По лесу тяжко бегать даже налегке. Это пересказывается быстро, а я все ноги стоптал, до утрамбованного мяса.
Главное – дотащить до избы, а дальше все уладится, подумал я и чуть не встал как лбом об столб. Это ведь уже было, вот только что – и оказалось неправдой. Но рыдать и стучать кулачками по земле немножко поздно. Ворота. Я, засипев, перехватил Дильку поудобнее и ввалился во двор, чуть не падая.
Вот, дотащил. Пусть все уладится.
Надо в дом занести.
Дверь в дом была закрыта. Это я ее так мощно захлопнул, что ли? Гадство.
Сейчас, подумал я, соображая, куда положить сестру, – с нею на руках я дверь точно победить не сумею. Выронить еще не хватало.
На землю класть не буду, хватит.
Я неуклюже развернулся, оглядываясь. Баня качала открытой дверью.
А ветра-то нет.
Зачем я это замечаю, с ненавистью подумал я.
Затем, что лужи воска были в бане.
И затем, что сейчас из трубы над баней дымок струится.
Растопил ее кто-то.
Рас-то-пил.
Тут бы мне Дильку и положить, по уму-то: понятно же, что бабка прибежала и растопкой занялась, а людям, запихивающим мою сестру в болото, я доверять еще не научился. Решит и меня куда-нибудь пристроить – в могилу или на верхушку дерева. А я там уже был. Тогда, допустим, к медведю в берлогу запихнуть решит. А я уставший, и руки заняты, так что и возразить не сумею.

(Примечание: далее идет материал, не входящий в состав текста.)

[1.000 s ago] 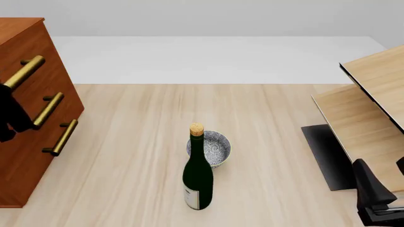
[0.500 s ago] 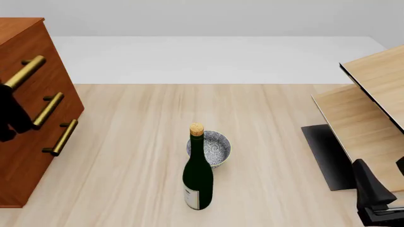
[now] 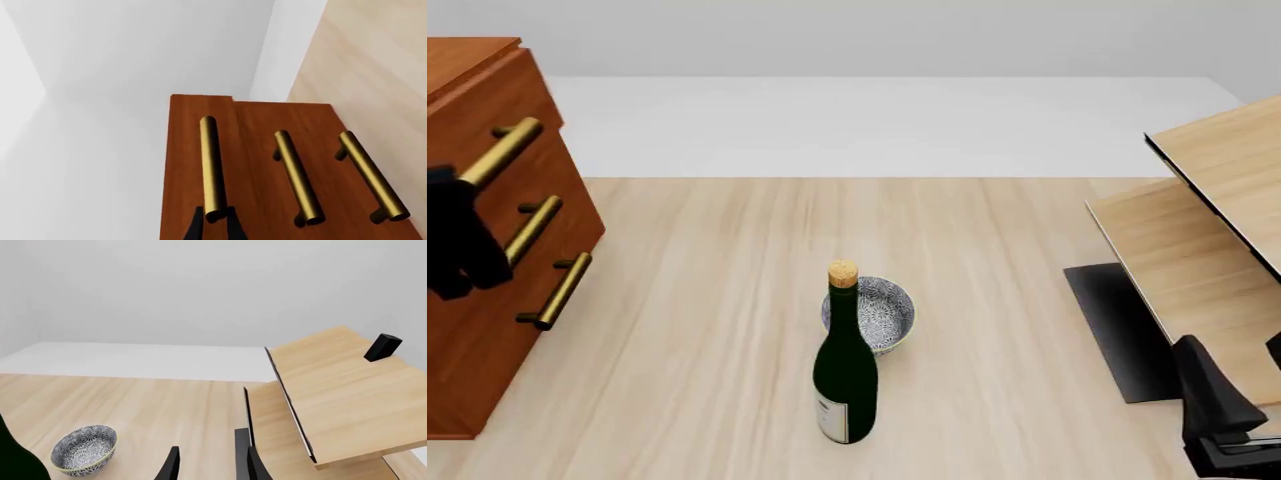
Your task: Close the bottom drawer of the cabinet and open the top drawer.
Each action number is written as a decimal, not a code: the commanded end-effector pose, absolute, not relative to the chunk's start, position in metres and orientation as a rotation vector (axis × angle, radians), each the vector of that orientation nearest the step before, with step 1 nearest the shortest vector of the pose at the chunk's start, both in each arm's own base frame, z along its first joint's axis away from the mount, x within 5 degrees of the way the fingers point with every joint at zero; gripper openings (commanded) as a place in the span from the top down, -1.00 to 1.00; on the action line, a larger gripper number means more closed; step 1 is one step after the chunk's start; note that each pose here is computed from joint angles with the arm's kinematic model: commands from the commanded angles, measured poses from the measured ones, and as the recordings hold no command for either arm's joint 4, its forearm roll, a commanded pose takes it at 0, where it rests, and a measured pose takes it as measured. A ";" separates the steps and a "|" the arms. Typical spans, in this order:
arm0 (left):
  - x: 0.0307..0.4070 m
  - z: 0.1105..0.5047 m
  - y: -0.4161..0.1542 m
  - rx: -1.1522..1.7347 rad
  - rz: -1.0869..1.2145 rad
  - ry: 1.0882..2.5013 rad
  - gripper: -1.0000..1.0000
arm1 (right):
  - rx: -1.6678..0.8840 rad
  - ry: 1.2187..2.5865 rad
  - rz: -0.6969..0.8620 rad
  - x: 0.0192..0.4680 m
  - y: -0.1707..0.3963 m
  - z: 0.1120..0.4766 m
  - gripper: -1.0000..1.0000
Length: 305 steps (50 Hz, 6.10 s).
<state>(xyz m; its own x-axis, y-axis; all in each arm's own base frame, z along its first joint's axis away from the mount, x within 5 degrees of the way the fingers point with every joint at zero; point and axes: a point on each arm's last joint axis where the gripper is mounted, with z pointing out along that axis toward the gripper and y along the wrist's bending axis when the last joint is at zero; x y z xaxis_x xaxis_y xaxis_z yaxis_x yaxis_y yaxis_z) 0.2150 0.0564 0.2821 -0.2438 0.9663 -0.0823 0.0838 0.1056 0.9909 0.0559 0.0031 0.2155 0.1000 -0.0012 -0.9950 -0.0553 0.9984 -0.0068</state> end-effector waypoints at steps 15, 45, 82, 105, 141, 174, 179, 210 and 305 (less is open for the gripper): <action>0.221 0.277 0.032 1.111 1.173 1.450 1.00 | -0.037 1.469 0.043 0.056 0.003 0.216 -1.00; 0.222 0.277 0.015 1.169 1.154 1.361 1.00 | -0.016 1.459 0.055 0.056 0.002 0.216 -1.00; 0.222 0.278 0.006 1.196 1.132 1.332 1.00 | -0.004 1.452 0.063 0.056 0.002 0.217 -1.00; 0.221 0.279 0.005 1.188 1.119 1.330 -1.00 | -0.003 1.451 0.064 0.056 0.002 0.217 -1.00; 0.225 0.292 -0.010 1.206 1.073 1.274 -1.00 | 0.004 1.449 0.065 0.056 0.002 0.217 -1.00; 0.225 0.298 -0.025 1.225 1.005 1.245 -1.00 | 0.012 1.447 0.063 0.056 0.002 0.217 -1.00; 0.226 0.303 -0.029 1.226 0.986 1.230 -1.00 | 0.016 1.446 0.064 0.056 0.002 0.217 -1.00; 0.208 0.428 -0.033 0.953 0.730 1.313 -1.00 | 0.052 1.438 0.090 0.056 0.001 0.218 -1.00; 0.219 0.454 0.023 0.086 0.165 2.160 -1.00 | 0.058 1.442 0.110 0.056 0.001 0.217 -1.00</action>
<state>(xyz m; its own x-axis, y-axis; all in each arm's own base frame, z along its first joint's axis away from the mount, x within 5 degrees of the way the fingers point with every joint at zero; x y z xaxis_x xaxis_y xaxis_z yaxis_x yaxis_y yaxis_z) 0.2190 0.0236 0.4686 -0.5345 0.1474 -0.8322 0.0017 0.9849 0.1733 0.0557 0.0015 0.2175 0.1256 0.1103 -0.9859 -0.0403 0.9935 0.1060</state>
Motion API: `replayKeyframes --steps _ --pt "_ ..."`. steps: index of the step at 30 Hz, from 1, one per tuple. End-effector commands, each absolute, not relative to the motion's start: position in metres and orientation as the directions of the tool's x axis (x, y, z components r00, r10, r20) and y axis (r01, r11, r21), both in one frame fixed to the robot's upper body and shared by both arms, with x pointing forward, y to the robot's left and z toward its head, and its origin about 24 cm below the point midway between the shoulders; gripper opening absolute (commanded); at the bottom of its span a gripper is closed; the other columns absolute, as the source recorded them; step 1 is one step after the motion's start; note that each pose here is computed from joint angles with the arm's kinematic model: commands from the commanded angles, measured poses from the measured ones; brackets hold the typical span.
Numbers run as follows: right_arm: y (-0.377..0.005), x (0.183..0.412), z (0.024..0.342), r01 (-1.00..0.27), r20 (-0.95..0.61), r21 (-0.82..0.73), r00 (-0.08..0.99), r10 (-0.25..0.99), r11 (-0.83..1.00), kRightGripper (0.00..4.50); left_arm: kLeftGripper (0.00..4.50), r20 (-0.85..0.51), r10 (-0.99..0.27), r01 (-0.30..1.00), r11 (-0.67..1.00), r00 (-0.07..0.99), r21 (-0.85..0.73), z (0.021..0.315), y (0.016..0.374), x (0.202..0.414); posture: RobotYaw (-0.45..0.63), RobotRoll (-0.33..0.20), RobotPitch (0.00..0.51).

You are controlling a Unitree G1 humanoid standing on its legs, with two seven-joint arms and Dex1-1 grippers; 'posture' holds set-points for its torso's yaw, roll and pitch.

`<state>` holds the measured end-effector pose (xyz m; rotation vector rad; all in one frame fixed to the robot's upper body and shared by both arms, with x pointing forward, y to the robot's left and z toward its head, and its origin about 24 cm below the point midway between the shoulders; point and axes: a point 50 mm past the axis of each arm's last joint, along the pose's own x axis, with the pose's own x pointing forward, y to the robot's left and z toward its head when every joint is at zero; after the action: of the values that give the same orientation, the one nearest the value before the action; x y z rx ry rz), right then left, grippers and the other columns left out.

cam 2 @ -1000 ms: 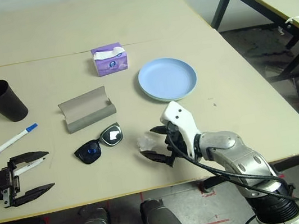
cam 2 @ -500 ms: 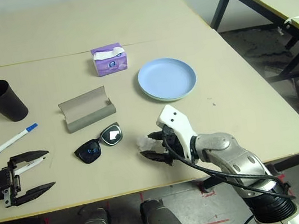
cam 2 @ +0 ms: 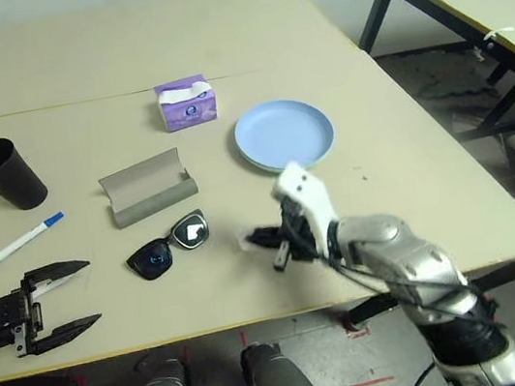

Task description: Organize and tidy the items on the table.

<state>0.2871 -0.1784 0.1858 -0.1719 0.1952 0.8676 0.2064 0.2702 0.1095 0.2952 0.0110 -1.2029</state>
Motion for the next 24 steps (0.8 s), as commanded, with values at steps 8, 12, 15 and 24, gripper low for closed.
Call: replayKeyframes --steps 8,12,15,24 --pt "-0.219 0.360 0.200 -0.536 -0.285 -0.182 0.831 0.478 0.824 0.01 4.50 -0.172 -0.917 0.922 0.322 0.360 0.216 0.104 0.266 0.206 0.01 0.000 0.161" --pt "-0.239 0.373 0.179 -0.441 -0.368 -0.264 0.868 0.333 0.858 0.01 4.50 -0.171 -0.912 0.917 0.334 0.373 0.219 0.105 0.267 0.203 0.03 0.000 0.165" --pt "-0.243 0.376 0.174 -0.417 -0.389 -0.267 0.872 0.298 0.869 0.01 4.50 -0.173 -0.908 0.914 0.341 0.380 0.219 0.105 0.268 0.201 0.03 0.000 0.167" --pt "-0.248 0.370 0.185 -0.432 -0.388 -0.300 0.870 0.305 0.851 2.87 4.50 -0.183 -0.912 0.921 0.329 0.368 0.210 0.103 0.266 0.200 0.00 0.000 0.161"
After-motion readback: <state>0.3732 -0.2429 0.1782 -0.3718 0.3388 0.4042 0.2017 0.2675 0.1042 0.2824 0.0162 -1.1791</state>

С этими совершенно своевременными мыслями я протопал из последних сил к бане, стукнулся головой о косяк, но Дильку занес осторожно – и уложил на скамью. А сам плюхнулся на пол – и, пожалуйста, тащите меня к медведю или печку мной топите.
А Дилька пусть так останется.
Ну хватит, хватит, хватит! – сказал я себе со слезами, застонал и поднялся.
Баня была натоплена зверски: кожа натягивалась, ресницы завивались кольцом, печь шипела, а труба гудела, как гитара, прислоненная на ночь к стенке купе. Пара свечей, которыми освещалась баня, плавилась снизу чуть ли не быстрее, чем сверху. Полок был застлан каким-то войлоком, здоровенная стопка такого же войлока и одежды, кажется детской, грелась на полу рядом с несколькими деревянными бадейками и ковшиками. Я столько даже в музее народных искусств не видел. И не было ни в бане, ни в предбаннике ни бабки, ни ее следов.
Другие следы были – невидные нормальным взглядом, мелкие и неправильные. Нечистые, хоть очень чистенькие. Они уходили в угол, где под пыльными вениками стояла совсем старая бадейка, заваленная ветками и тряпками. Луч из-за двери бросил искру на уголок шоколадной фольги, сунутый под тряпки.
– Это ты раскочегарил, обжора? – попытался спросить я, забыв про потерю голоса.
Начал придумывать жесты, махнул рукой, снял футболку, опомнился, подошел к бадейке и осторожно отвернул ее блеском к стенке.